Malcolm Wallace wrote:
Jules Bean <[EMAIL PROTECTED]> wrote:

GHC's scheduler lacks any hard timeliness guarantees.

This is probably not a fundamental problem with haskell. It's a
problem  with the compiler/RTS which we happen to be using.

Actually, I would say it is much worse than that.  It is not merely a
question of implementation.  We do not have _any_ predictable theory of
resource usage (time, memory) for a lazy language.  There is no analysis
(yet) which can look at an arbitrary piece of Haskell code and tell you
how long it will take to execute, or how much heap/stack it will eat.
What is more, it is very hard to do that in a modular way.  The
execution time of lazy code is entirely dependent on its usage/demand
context.  So you can't just apply WCET to single functions, then combine
the results.

That's true but I'm not sure you need to solve that (hard, interesting) problem just to get *some* kind of timeliness guarantees.

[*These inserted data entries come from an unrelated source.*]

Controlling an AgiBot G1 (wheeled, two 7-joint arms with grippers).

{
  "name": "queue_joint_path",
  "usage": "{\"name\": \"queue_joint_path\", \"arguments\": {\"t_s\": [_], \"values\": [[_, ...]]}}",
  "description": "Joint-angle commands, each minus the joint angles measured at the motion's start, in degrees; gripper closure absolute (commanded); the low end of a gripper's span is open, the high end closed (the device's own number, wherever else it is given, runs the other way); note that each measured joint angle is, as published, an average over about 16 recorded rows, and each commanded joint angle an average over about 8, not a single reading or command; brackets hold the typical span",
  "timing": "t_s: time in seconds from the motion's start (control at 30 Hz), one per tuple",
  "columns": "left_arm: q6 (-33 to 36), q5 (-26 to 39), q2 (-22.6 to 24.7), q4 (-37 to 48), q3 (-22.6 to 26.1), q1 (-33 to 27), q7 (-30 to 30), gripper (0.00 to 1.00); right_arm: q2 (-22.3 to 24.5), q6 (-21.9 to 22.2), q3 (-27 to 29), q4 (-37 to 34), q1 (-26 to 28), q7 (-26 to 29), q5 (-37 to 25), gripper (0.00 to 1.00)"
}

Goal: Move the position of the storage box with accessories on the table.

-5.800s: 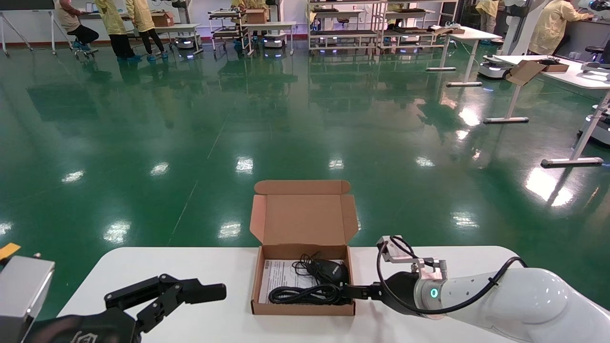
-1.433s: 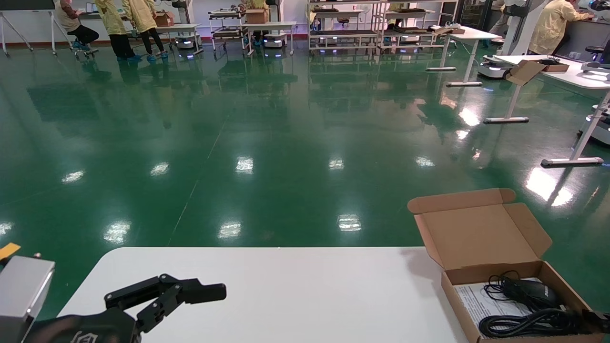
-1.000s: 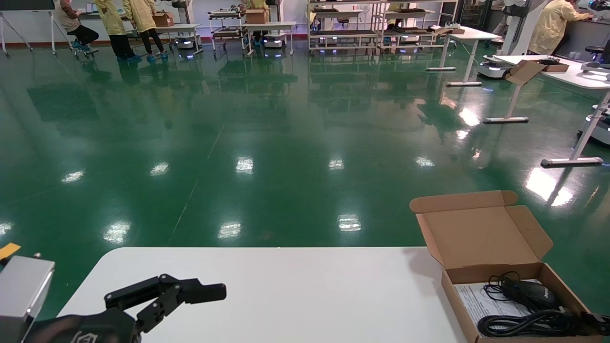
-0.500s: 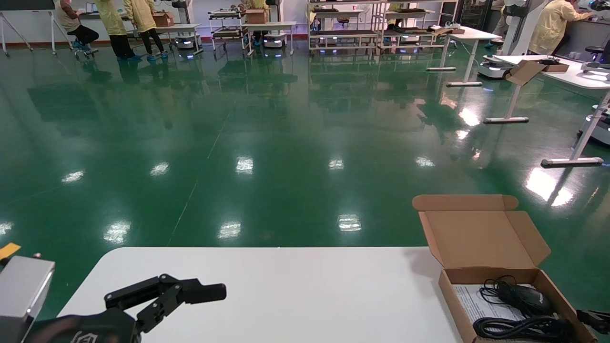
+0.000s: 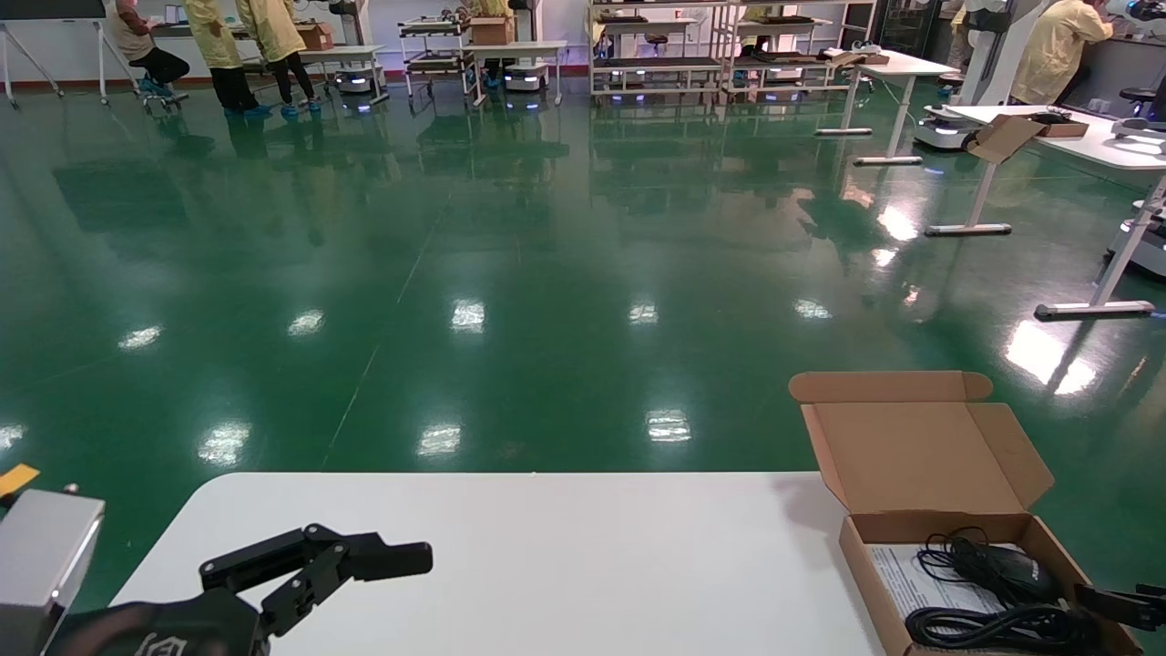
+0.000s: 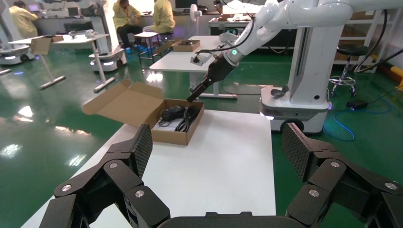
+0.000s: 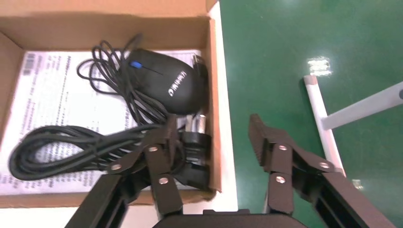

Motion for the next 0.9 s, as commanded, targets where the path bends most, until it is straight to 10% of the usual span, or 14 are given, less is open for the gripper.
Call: {"name": "queue_joint_path", "arguments": {"t_s": [0.03, 0.9], "values": [[0.00, 0.00, 0.00, 0.00, 0.00, 0.00, 0.00, 0.00, 0.17, -0.16, 0.05, 0.15, 0.36, -0.09, 0.07, 0.00], [0.00, 0.00, 0.00, 0.00, 0.00, 0.00, 0.00, 0.00, 3.39, -9.02, 4.14, 0.46, 8.23, 5.04, 5.96, 0.00]]}}
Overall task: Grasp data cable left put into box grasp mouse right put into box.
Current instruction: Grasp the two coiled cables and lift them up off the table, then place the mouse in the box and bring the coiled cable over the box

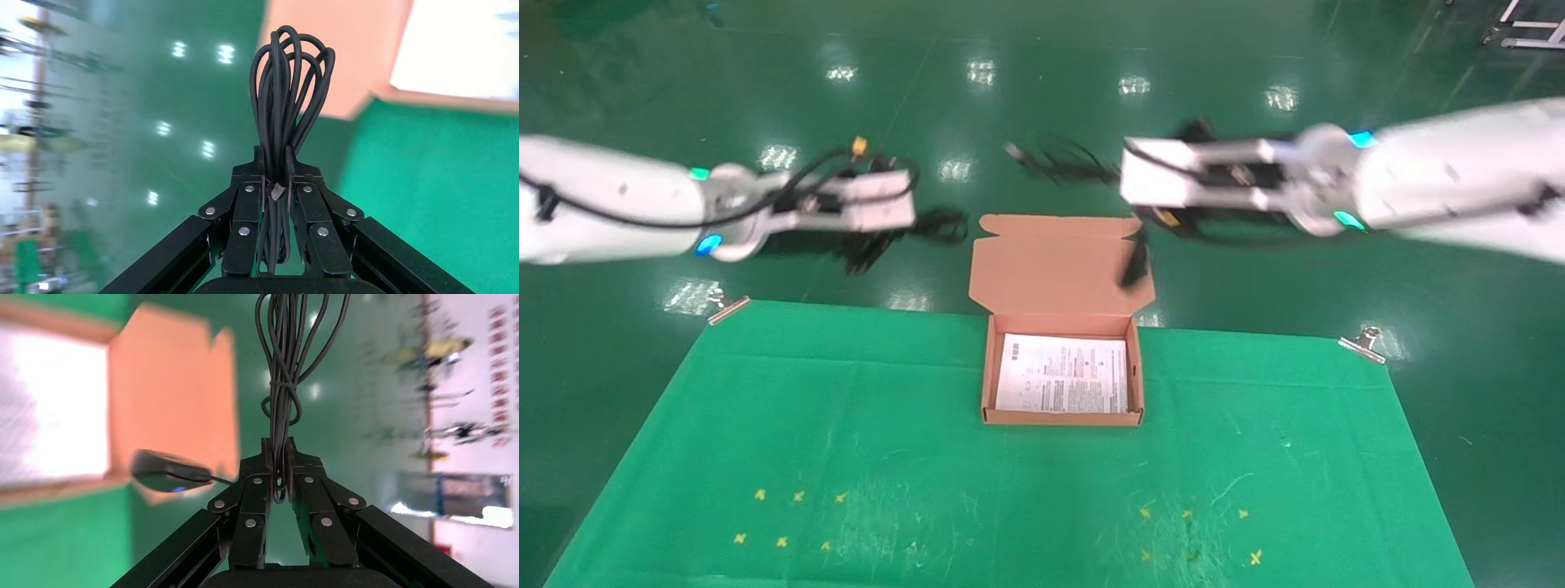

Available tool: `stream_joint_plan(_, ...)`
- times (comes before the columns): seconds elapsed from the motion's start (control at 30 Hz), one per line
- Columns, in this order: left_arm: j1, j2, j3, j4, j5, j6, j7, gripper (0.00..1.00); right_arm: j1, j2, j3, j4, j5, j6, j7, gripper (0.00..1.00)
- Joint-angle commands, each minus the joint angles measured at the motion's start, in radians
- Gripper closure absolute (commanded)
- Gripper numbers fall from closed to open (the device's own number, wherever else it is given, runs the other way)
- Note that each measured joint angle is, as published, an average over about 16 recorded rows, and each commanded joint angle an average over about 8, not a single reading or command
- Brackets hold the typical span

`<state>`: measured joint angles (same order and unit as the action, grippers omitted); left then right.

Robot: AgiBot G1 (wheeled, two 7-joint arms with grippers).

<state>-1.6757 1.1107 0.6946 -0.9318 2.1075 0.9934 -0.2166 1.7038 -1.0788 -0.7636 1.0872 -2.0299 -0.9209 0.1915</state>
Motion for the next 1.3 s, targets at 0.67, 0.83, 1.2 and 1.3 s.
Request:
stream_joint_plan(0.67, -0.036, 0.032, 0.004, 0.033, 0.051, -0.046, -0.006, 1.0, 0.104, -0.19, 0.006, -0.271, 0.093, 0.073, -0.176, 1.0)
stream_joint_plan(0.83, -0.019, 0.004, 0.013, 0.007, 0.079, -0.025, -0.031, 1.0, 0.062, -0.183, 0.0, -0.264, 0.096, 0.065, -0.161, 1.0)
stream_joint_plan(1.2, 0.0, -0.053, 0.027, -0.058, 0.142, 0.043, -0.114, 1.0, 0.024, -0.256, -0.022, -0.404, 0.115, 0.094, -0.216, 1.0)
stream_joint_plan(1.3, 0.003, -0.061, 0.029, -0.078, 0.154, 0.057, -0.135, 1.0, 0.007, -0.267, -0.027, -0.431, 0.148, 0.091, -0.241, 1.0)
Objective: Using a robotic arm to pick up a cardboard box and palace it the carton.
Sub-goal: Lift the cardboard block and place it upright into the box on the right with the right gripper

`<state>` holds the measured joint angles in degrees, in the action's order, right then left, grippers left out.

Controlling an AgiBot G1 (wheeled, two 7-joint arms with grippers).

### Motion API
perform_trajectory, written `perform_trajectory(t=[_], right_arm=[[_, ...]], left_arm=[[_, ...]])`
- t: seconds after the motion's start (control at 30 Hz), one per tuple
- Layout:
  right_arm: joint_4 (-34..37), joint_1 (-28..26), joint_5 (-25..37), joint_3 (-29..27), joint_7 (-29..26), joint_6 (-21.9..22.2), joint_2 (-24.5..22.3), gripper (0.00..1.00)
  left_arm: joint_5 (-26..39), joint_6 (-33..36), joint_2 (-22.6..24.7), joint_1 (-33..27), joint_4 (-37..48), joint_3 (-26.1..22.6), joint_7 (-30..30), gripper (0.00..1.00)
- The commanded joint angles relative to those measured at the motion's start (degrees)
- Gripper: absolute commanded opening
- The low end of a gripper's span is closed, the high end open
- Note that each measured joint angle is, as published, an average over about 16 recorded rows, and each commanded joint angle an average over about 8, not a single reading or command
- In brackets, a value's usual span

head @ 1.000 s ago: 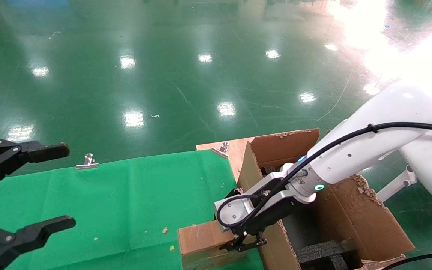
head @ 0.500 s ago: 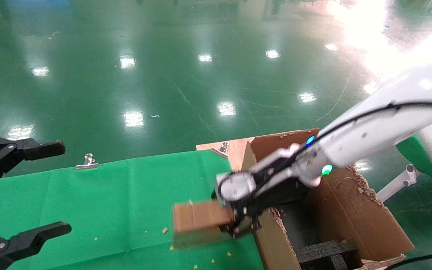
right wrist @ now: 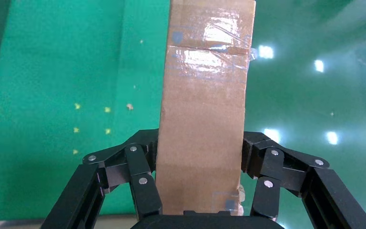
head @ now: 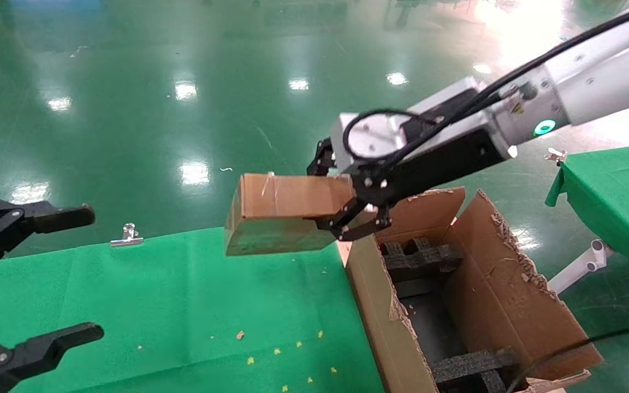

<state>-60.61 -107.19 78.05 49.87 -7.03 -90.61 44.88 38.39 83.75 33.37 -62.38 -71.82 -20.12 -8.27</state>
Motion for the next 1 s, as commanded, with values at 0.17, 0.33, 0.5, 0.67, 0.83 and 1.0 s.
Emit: perform_trajectory(t=[0.17, 0.33, 0.5, 0.67, 0.83, 1.0], right_arm=[[2.55, -3.14, -2.07, 1.48, 0.26, 0.43, -1.57, 0.00], [4.08, -5.19, -1.35, 2.07, -0.71, 0.82, -4.96, 0.00], [4.58, -7.39, 0.46, 2.58, -2.31, 0.80, -9.70, 0.00], [3.86, -9.31, 2.90, 3.60, -4.37, 0.56, -16.08, 0.00], [1.75, -9.57, 5.49, 5.73, -8.09, 0.60, -22.48, 0.00], [-0.81, -6.60, 7.66, 8.28, -16.37, 3.01, -27.82, 0.00]], left_arm=[[0.00, 0.00, 0.00, 0.00, 0.00, 0.00, 0.00, 1.00], [0.00, 0.00, 0.00, 0.00, 0.00, 0.00, 0.00, 1.00], [0.00, 0.00, 0.00, 0.00, 0.00, -0.01, 0.00, 1.00], [-0.01, 0.00, 0.00, 0.00, 0.00, -0.01, 0.00, 1.00], [-0.01, 0.00, 0.00, 0.00, 0.00, -0.01, 0.01, 1.00], [-0.01, 0.00, 0.00, 0.00, 0.00, -0.01, 0.01, 1.00]])
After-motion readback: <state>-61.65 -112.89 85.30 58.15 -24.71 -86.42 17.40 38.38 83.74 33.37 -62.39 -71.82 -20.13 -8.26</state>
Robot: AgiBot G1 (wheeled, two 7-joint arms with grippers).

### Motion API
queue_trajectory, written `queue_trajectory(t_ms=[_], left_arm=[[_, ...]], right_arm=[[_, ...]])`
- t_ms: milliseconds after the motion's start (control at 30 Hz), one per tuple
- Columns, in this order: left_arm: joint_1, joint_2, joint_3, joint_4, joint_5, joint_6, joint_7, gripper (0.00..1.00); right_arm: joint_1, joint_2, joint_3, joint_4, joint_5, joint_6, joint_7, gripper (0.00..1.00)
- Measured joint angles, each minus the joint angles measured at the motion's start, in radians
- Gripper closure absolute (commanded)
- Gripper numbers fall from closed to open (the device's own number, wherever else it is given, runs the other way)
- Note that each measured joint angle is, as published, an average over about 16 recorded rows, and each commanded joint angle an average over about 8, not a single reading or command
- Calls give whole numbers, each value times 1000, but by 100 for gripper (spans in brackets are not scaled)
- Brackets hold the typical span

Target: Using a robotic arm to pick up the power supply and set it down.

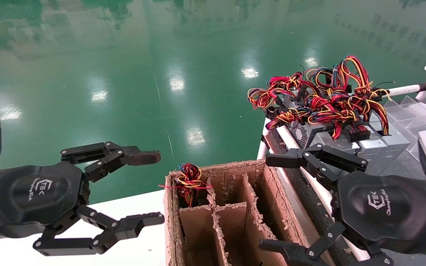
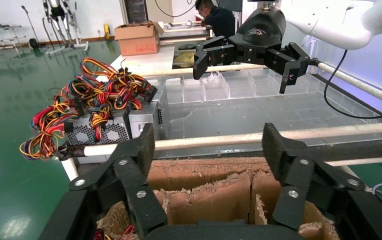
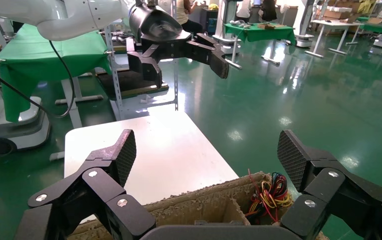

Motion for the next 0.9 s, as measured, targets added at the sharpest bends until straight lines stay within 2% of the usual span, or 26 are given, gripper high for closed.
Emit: queue_trajectory(t_ms=[900], left_arm=[[0, 0, 0, 0, 0, 0, 0, 100]], right_arm=[[0, 0, 0, 0, 0, 0, 0, 0]])
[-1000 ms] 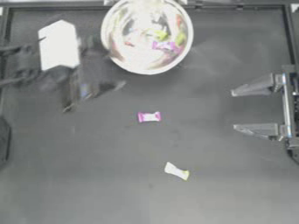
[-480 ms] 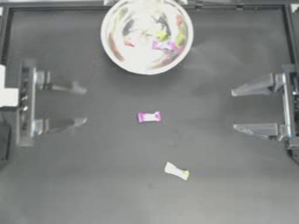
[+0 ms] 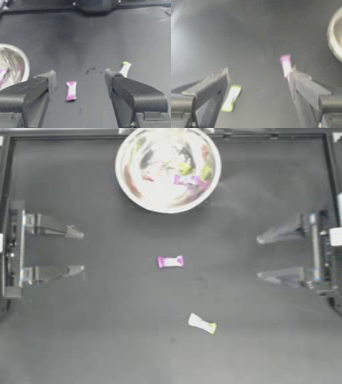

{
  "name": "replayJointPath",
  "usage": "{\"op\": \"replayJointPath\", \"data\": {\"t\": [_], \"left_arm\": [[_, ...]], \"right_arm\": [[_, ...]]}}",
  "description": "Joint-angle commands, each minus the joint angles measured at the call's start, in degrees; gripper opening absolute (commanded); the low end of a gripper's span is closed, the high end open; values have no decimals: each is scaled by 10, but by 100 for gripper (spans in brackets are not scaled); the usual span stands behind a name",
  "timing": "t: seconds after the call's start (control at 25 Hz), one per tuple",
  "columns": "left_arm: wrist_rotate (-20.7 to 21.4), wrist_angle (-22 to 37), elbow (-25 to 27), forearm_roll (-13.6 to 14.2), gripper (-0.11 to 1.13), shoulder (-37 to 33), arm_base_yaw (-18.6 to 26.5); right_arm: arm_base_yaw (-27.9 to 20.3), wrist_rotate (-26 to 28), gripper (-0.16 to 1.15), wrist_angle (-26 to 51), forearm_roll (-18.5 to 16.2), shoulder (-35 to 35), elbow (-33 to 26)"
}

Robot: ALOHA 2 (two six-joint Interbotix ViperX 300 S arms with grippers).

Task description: Put candies in bowl

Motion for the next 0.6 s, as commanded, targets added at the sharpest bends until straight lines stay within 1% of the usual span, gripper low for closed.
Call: {"op": "replayJointPath", "data": {"t": [0.04,0.12,0.24,0.36,0.44,0.56,0.6], "left_arm": [[-1,-5,-1,-5,93,1,-1],[-3,-5,1,-9,93,1,-1],[-3,-5,3,-10,93,-4,-1],[-3,-5,5,-10,93,-10,-1],[-3,-3,5,-10,93,-13,0],[-3,0,6,-10,93,-14,3],[-3,1,5,-10,93,-14,4]], "right_arm": [[11,1,98,92,10,72,-85],[17,11,98,142,8,112,-121],[28,45,98,202,-3,166,-167],[53,101,98,270,-34,219,-211],[74,146,98,302,-65,245,-233],[105,214,98,328,-112,277,-258],[115,230,98,330,-122,286,-264]]}}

For example the guarantee that a thread is woken up within 10us of the MVar it was sleeping on being filled doesn't require you to solve the whole problem. It requires you to be able to bound GC time, or preempt the GC, but that's feasible isn't it?

Then there is the possibility of a strict DSL (probably but not necessarily a Monad) within haskell which has strong timeliness guarantees.